Trial begins in medical malpractice case
The Citizens' Voice - Wilkes-Barre, PA
By Tim Gulla
Following a full day of jury selections on Tuesday, testimony will begin today in an area woman's medical malpractice claim against an area doctor and hospital system.
Attorneys for Tara Yaglowski, Swoyersville, contend that an area doctor missed the signs of a desmoid tumor in a 1996 X-ray and that a two-year delay in diagnosis and treatment led to disfiguring and unsuccessful surgeries to remove the tumor.
"You'll hear that everyone now admits a tumor was clearly visible (on the 1996 X-ray)," Yaglowski's attorney, Joseph Quinn, told the jury panel during selections on Tuesday.
Named as defendants in the civil action are Dr. Nareshkumar Shah, who read the 1996 X-ray for Yaglowski's family physician; General Medical Services; Wyoming Valley Health Care System and Nesbitt Memorial Hospital.
According to court documents filed in the case, Dr. Shah has admitted that he misread the 1996 X-ray as normal.
Attorneys for the hospital system argued in court documents that there is no evidence of corporate negligence in this case.
Attorney Quinn is arguing that the hospital system is responsible for the actions of its agents and that the hospital system violated its own guidelines by requiring its radiologist to review an "inappropriate number" of X-rays in 1996.
Quinn is alleging that hospital guidelines called for radiologistS to review 15,000 films a year. Shah allegedly read more than 16,000 films and reviewed more than 1,000 additional studies as a consultant.
In addition, Quinn alleged in court documents that Shah devoted portions of his time to nuclear medicine and was chief of radiology at Nesbitt Memorial Hospital.
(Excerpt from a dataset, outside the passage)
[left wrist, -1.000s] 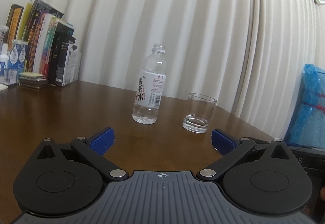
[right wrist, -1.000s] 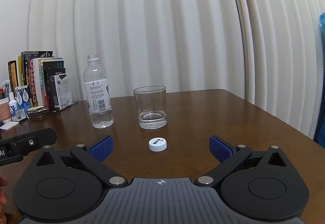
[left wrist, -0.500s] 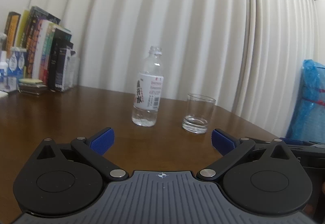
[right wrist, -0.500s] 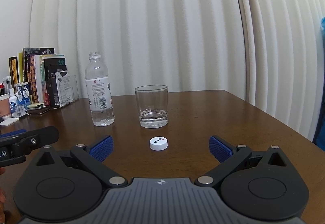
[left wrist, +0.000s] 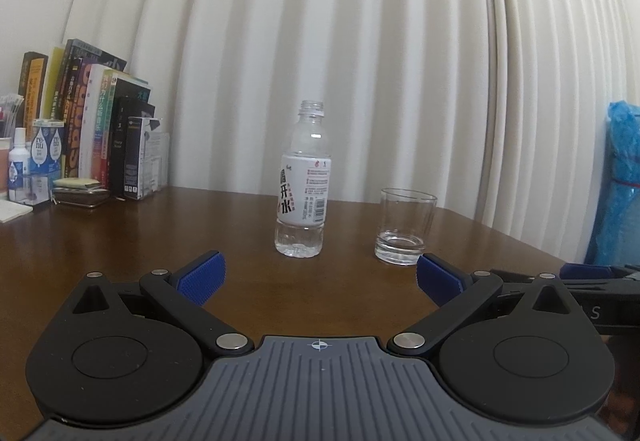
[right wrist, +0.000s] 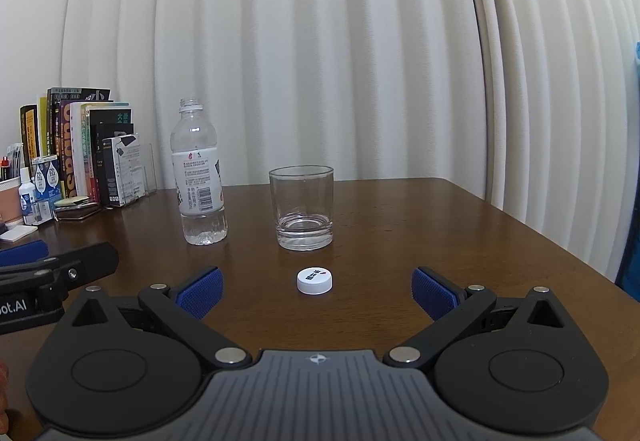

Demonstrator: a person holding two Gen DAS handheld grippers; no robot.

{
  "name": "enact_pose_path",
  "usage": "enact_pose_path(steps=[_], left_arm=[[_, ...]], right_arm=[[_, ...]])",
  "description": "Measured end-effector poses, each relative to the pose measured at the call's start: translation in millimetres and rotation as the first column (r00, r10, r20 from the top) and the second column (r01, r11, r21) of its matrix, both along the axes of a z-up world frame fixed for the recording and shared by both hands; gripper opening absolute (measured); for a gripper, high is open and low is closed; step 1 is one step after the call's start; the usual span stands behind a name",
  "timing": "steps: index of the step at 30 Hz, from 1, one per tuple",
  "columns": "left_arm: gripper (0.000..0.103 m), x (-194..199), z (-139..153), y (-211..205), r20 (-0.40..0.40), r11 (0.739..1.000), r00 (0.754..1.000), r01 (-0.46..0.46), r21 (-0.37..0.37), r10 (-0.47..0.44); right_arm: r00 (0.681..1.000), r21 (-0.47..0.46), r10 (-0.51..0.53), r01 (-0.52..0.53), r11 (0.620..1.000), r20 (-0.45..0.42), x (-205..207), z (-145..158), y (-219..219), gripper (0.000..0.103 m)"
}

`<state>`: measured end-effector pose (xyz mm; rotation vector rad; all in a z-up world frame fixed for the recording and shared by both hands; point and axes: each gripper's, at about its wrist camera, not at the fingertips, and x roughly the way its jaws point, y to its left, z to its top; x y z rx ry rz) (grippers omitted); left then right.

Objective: Unscrew bottle cap and pour

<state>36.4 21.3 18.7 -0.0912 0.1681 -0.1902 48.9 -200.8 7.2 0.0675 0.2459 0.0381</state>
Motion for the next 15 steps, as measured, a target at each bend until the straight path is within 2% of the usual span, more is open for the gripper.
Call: enact_pose_path(steps=[15], left_arm=[[0.103,1.0,-0.4,1.0,-0.013,1.000,1.000,-0.004,-0.005,0.004]], right_arm=[[1.000,-0.002,0.001,-0.001,1.000,0.001,1.8,-1.0,1.2,0.103]])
Court documents indicate that Yaglowski went to her family physician on Aug. 30, 1996, with complaints of shoulder discomfort and tenderness in the left chest wall and left arm. An X-ray was performed on Sept. 16, 1996, and sent to Dr. Shah, who allegedly interpreted the X-ray on Sept. 17, 1996, to show "no abnormality."
Based on Shah's report, Yaglowski's family physician reportedly advised her that she was probably suffering from tendinitis. The doctor reportedly recommended ice, moist heat and pain reliever.
On Sept. 2, 1998, Yaglowski reportedly returned to her family physician with complaints of worsening pain in her left shoulder and upper ribs.
A new X-ray showed she had a lesion measuring 7.5 centimeters by 2.5 centimeters in her left upper chest, according to court documents.
A CT scan reportedly confirmed the presence of a tumor.
Reportedly, Yaglowski underwent a surgery on Sept. 24, 1998, that included the resection of several ribs and the reconstruction of her chest wall. Despite the surgery the tumor could not be completely excised.
Yaglowski then underwent six weeks of radiation, according to court documents.
In January 2000, Yaglowski underwent a second surgery that included the resection of three ribs, and the removal of the left clavicle and subclavian veins.